Reviewer #3 (Recommendations for the authors):

1. Direct evidence is needed to support the claim that the designed peptides interact with or bind to the TM region of the TCRs. Similarly, evidence should also be provided for mutated peptides that serve as negative controls.

As we discuss at length in the second response to reviewer 1, new AlphaFold Multimer data presented in Figure 9 strongly supports the claim that PITCR binds to the transmembrane region of TCR. Three different peptides are successfully used as negative controls in the AlphaFold Multimer prediction.

2. Experiments should be better described, including the rationale for the choices of cells.

The updated manuscript contains discussion about the rationale for the selection of cells.

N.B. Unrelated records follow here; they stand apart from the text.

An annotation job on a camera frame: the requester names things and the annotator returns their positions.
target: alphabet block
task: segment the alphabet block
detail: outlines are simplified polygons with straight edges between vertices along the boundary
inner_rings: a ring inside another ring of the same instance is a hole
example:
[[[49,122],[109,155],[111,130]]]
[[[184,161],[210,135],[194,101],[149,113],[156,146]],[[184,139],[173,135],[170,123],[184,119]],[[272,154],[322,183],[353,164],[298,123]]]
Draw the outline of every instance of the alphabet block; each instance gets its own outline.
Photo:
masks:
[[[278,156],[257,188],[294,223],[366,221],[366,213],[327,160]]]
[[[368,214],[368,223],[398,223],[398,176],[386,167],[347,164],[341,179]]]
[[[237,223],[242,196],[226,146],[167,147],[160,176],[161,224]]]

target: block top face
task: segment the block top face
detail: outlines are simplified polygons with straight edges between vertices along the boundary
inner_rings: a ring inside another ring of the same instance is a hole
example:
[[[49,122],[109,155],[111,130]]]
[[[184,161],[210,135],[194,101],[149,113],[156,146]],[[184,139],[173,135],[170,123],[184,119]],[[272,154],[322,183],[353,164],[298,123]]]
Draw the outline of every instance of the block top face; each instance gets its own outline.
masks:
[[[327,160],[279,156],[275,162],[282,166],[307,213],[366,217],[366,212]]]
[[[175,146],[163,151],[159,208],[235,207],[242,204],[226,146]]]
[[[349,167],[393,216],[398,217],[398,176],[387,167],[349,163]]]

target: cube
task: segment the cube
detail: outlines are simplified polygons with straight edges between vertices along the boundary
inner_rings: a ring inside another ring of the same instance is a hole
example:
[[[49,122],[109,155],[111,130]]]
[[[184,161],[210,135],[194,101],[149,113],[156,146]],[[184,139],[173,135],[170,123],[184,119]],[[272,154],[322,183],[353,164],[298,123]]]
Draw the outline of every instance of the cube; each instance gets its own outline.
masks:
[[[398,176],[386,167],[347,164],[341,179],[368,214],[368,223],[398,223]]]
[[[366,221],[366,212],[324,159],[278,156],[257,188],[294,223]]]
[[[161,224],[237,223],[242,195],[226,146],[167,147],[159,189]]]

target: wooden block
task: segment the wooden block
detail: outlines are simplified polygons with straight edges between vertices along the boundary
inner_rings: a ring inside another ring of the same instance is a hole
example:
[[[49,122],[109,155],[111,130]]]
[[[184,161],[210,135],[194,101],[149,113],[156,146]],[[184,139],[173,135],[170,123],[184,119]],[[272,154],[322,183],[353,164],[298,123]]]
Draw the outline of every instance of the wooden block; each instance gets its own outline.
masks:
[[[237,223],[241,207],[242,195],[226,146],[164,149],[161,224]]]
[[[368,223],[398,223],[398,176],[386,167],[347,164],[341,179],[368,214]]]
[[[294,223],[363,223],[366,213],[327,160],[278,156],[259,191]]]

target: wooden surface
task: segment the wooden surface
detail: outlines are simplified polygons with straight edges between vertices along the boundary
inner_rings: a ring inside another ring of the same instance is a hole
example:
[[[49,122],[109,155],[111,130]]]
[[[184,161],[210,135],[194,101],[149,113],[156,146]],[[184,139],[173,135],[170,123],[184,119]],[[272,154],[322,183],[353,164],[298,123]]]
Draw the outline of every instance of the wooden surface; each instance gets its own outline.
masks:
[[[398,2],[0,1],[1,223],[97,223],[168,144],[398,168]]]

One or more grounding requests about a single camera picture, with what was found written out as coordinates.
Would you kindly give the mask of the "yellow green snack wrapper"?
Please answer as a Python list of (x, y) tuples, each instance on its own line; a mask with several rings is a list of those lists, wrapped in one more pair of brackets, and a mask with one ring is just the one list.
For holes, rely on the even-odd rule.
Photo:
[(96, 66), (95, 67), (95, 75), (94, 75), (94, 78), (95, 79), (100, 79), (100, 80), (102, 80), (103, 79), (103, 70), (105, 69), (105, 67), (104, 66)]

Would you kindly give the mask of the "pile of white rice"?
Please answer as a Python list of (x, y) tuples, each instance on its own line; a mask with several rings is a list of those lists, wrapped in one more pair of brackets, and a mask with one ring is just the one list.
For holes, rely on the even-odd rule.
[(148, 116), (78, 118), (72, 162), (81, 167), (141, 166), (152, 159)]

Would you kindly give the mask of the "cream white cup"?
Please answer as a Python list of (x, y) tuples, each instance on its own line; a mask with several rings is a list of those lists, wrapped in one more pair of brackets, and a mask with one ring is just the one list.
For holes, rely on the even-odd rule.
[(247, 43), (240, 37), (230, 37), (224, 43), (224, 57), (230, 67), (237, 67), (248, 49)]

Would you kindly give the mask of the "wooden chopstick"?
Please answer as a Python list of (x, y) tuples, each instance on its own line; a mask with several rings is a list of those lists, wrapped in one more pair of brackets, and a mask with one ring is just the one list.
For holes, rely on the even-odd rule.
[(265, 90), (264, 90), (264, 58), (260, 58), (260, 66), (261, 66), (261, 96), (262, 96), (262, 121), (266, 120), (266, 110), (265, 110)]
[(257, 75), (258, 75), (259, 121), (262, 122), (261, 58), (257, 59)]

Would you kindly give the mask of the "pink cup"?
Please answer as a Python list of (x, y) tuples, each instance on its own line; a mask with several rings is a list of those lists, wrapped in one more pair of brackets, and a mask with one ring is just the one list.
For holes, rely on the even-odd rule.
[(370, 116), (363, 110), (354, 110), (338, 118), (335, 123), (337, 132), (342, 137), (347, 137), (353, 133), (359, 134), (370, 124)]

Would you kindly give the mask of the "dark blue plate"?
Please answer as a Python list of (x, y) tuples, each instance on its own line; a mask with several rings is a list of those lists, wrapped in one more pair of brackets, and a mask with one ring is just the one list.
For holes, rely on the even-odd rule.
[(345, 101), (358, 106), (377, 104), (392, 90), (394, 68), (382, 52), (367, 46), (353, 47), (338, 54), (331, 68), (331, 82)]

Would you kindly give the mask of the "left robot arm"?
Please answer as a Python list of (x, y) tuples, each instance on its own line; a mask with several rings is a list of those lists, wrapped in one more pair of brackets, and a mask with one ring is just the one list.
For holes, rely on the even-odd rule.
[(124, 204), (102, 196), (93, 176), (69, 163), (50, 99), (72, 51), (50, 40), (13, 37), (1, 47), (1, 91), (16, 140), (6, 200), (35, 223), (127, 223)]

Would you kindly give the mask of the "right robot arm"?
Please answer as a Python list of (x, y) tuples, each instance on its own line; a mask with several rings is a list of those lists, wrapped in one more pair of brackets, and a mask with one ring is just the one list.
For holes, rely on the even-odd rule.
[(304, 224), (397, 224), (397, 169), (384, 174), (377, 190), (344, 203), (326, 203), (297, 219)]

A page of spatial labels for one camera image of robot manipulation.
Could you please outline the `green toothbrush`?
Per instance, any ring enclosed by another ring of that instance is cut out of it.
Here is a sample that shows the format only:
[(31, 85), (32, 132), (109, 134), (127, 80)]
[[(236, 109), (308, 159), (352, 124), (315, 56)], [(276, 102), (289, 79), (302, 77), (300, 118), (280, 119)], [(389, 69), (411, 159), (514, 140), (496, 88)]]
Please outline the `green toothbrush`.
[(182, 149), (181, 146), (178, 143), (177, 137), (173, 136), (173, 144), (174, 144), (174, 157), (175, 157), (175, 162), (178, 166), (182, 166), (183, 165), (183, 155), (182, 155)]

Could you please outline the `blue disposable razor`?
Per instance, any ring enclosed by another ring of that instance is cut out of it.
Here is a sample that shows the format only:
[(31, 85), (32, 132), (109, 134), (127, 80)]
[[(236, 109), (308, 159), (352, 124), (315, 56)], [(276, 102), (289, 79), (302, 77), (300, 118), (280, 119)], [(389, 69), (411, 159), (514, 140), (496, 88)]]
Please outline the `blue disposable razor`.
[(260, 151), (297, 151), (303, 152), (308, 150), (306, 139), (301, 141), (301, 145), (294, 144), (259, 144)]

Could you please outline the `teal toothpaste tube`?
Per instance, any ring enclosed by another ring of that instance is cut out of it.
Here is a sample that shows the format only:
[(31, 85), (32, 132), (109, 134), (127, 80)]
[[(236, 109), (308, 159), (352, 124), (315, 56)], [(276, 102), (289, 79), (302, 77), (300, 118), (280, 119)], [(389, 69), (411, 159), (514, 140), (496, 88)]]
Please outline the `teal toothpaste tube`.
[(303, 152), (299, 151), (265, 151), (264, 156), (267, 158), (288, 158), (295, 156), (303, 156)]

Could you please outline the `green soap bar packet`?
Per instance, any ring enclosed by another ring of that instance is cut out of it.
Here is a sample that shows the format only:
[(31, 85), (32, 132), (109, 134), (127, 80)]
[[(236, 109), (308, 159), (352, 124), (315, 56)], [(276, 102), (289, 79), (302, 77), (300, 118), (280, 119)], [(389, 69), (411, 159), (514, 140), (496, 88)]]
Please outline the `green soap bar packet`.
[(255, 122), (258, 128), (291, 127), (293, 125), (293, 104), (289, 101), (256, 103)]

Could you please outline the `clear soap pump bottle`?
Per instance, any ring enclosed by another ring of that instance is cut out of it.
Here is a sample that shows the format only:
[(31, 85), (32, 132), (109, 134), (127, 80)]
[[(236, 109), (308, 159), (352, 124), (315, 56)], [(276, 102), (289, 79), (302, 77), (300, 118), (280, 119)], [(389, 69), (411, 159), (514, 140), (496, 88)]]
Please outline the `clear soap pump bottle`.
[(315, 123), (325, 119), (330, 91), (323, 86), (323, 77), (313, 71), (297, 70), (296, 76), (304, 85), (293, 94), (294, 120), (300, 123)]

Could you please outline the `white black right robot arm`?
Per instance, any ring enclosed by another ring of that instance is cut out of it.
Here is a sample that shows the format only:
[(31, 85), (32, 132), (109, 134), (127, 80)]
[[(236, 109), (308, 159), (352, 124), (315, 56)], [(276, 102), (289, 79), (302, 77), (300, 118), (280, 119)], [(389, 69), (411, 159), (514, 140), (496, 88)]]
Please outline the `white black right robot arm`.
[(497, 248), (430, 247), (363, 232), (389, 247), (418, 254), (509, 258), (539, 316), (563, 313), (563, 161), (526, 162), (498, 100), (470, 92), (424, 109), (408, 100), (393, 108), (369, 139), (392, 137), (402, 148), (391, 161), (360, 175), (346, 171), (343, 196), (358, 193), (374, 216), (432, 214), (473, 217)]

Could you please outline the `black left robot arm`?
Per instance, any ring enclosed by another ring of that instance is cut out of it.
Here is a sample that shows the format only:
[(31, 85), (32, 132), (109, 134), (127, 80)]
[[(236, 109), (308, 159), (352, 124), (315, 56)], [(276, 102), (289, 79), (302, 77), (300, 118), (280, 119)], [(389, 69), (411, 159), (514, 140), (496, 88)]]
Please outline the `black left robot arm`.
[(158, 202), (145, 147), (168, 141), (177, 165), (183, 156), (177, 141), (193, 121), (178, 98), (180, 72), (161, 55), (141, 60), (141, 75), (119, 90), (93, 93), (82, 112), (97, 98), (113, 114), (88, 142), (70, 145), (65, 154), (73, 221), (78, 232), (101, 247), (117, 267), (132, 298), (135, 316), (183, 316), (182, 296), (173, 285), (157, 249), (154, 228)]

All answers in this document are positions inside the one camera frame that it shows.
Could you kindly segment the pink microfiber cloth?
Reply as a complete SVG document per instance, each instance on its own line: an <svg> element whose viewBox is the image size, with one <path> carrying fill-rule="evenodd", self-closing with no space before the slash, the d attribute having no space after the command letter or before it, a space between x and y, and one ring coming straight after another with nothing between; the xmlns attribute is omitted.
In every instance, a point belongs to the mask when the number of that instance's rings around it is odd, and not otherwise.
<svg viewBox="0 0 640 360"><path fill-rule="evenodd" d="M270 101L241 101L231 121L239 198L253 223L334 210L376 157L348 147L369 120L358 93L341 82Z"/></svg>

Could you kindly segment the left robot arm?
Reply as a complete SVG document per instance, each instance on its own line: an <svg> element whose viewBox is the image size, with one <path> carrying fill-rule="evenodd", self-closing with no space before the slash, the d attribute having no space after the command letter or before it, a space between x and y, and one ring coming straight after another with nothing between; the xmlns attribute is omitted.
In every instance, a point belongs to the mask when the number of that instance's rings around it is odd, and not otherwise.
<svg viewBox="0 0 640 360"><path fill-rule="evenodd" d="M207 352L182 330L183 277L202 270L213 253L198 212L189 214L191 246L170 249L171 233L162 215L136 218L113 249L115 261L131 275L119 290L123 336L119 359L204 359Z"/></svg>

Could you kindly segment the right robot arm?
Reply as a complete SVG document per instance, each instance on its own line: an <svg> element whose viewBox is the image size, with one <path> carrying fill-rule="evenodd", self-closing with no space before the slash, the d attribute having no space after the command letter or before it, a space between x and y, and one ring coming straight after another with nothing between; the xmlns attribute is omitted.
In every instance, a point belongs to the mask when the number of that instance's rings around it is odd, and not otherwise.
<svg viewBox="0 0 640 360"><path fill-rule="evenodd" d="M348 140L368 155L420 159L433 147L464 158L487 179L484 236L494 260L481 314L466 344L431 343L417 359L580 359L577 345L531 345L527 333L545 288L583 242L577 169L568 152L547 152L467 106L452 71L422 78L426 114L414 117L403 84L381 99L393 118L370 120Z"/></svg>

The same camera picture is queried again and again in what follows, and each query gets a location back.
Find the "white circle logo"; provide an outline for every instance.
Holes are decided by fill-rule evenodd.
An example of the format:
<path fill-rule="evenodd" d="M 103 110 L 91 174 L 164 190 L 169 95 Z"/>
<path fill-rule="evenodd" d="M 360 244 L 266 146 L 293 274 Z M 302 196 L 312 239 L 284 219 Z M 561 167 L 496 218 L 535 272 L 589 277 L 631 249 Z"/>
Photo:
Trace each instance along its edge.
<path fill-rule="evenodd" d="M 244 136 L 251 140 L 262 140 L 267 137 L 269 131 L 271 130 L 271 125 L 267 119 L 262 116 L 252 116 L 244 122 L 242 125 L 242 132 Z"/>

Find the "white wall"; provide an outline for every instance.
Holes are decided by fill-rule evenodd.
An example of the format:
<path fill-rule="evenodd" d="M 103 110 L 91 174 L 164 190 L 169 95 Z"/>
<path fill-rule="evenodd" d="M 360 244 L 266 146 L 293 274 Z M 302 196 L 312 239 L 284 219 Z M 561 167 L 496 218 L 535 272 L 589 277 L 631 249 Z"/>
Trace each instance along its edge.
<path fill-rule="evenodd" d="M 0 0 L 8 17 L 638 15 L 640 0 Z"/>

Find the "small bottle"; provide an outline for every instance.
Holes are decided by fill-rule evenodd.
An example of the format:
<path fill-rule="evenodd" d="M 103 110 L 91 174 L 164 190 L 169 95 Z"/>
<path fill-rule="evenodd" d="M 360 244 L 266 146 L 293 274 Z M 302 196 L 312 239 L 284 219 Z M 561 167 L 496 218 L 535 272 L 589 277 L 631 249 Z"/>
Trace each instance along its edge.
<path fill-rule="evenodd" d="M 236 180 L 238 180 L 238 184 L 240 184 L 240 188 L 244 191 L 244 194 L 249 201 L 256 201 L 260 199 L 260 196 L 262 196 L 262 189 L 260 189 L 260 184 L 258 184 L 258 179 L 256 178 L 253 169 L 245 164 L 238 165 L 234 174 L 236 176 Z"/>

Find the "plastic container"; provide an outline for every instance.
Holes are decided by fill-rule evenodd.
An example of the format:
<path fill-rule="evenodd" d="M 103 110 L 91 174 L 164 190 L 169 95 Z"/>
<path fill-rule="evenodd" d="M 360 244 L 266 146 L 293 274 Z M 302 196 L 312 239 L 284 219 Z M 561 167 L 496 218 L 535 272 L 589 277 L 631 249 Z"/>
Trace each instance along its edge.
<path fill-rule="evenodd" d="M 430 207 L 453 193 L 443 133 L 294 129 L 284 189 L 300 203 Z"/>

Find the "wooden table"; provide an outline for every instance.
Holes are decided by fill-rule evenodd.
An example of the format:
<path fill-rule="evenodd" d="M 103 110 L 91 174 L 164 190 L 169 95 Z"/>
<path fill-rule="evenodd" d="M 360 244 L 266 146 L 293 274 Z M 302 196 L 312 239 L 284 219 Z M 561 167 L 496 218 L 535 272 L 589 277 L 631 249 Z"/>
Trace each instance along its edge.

3. Discussion should be included on how to interpret and consolidate findings from different measurements using different T cells, considering the potential differences between the cell types used.

As the reviewer suggest, we have updated the manuscript in pages 17 and 18 to include discussion on the particularities of the use of the different T cells.

4. Data or discussion should be included on whether activation by anti-CD3 induces the same allosteric changes as activation by pMHC.

We have updated the manuscript to discuss that differences might exist in TCR activation by OKT3 and pMHC, as suggested by the reviewer. Figure 8 shows that the levels of co-IP in the presence of detergent are altered by OKT3 activation of TCR. It has recently been established (PMID: 34260912) that this assay allows investigation of allosteric changes that contribute to the activation of TCR. We think that this evidence is supportive of allosterism in TCR activation. Additionally, the TCR proximal signaling is similar when Jurkat T cells are activated by OKT3 and when TCR is activated by pMHC. We can reasonably argue that the peptide acts similarly in both conditions, since the peptide also exerts an inhibitory effect in T cells activated by antigen-presenting cells (Figure 4).